In high school, he usually was a secondary scoring option behind NCAA Division I recruits. At Portland’s Jefferson High, Ross played with Terrence Jones (now a Kentucky sophomore) and at Maryland’s Montrose Christian, he had Mouphtaou Yarou (Villanova) and Josh Hairston (Duke) as teammates. He spent last season playing in the shadow of Thomas and Matthew Bryan-Amaning and has mostly given way to Wroten this season.
Ross admits that he hasn’t been asked to be a primary scorer since middle school and early in his high school career, but added that he doesn’t consider himself just a complimentary option.
“I don’t know if you can say (I’m) comfortable with it,” he said of being a secondary scorer. “It’s just something that I work on: to do my role, whatever that role is. But I also try to be a primary scorer on the team.”
There have been stretches of games when Ross can take over, like when he made six 3-pointers in a win over the University of Portland, when he hit some big shots at the end of the recent victory at Utah, and, of course, in the North Carolina game last March.
“If I absolutely need to, if there’s a mismatch on me, then that’s when I’m comfortable,” he said. “If it’s going to be hard for a defender to stop me, that’s when I call for the ball. I’m never trying to monopolize the ball or ball-hog or anything like that. I’m trying to make sure my team is doing what we need to do to win.”
Despite high-profile teammates at every level, Ross has been under the microscope for most of his playing career. He helped lead Jefferson High to an Oregon state title as a sophomore, then transferred to Montrose Christian in Maryland and played a season-and-a-half there before returning to Portland for the second half of his senior season. He was ruled ineligible and didn’t play during that 2009-10 Jefferson season but was still making headlines after backing out of his oral commitment to the University of Maryland.

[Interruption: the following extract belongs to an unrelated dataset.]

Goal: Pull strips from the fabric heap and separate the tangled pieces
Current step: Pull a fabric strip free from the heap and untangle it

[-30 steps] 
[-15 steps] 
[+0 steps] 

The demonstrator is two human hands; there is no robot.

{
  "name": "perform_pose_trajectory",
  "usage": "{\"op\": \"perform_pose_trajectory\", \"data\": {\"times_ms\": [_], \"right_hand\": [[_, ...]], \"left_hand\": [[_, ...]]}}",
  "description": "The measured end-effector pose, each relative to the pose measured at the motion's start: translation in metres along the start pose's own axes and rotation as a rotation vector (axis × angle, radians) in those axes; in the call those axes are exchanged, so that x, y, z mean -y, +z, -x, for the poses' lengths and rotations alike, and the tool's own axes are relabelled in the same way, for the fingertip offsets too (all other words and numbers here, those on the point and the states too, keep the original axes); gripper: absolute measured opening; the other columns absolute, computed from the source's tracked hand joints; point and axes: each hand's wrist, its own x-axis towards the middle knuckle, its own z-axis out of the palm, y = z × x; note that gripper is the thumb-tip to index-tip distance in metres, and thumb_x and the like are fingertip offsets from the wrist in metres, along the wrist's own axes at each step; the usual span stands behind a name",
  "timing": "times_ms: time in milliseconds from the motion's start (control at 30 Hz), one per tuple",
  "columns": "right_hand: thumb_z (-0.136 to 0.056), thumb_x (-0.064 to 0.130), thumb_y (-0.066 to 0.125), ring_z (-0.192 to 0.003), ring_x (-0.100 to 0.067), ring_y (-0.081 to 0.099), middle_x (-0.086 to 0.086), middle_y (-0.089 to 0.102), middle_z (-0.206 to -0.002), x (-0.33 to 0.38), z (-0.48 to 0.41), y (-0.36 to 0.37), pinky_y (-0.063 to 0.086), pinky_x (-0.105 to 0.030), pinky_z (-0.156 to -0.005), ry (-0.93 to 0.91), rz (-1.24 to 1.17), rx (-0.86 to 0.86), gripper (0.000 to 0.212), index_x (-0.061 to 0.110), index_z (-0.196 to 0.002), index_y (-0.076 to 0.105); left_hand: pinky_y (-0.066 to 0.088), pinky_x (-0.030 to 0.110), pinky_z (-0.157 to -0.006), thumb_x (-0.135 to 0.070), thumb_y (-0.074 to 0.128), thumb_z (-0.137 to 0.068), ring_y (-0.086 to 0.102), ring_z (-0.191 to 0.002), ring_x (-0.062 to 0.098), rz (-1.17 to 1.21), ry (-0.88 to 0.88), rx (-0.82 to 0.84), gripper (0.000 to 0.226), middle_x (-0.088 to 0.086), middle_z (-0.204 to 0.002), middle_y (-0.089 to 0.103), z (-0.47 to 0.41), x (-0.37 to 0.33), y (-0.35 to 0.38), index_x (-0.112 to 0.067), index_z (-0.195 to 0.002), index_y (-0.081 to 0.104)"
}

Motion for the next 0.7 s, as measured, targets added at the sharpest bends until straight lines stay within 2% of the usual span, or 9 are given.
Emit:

Ross, who now says he rushed into his original college commitment, weighed offers from Duke, Kansas and Kentucky before deciding to go to UW.
“I definitely think that I made the right decision,” said Ross, who is projected as a mid-first-round pick should he decide to enter the 2012 NBA draft.
Now that he is a Husky, Ross has tantalized and left fans wanting more. While some may be expecting 25 points and 10 rebounds night in and night out, the silky-smooth soph is content with the offense he’s been providing this season.
“It’s not anything that I’m trying to change,” Ross said. “I’m just glad that we’re out here finding ways to win. Whatever it takes for the team to win, I’m just happy to do that.”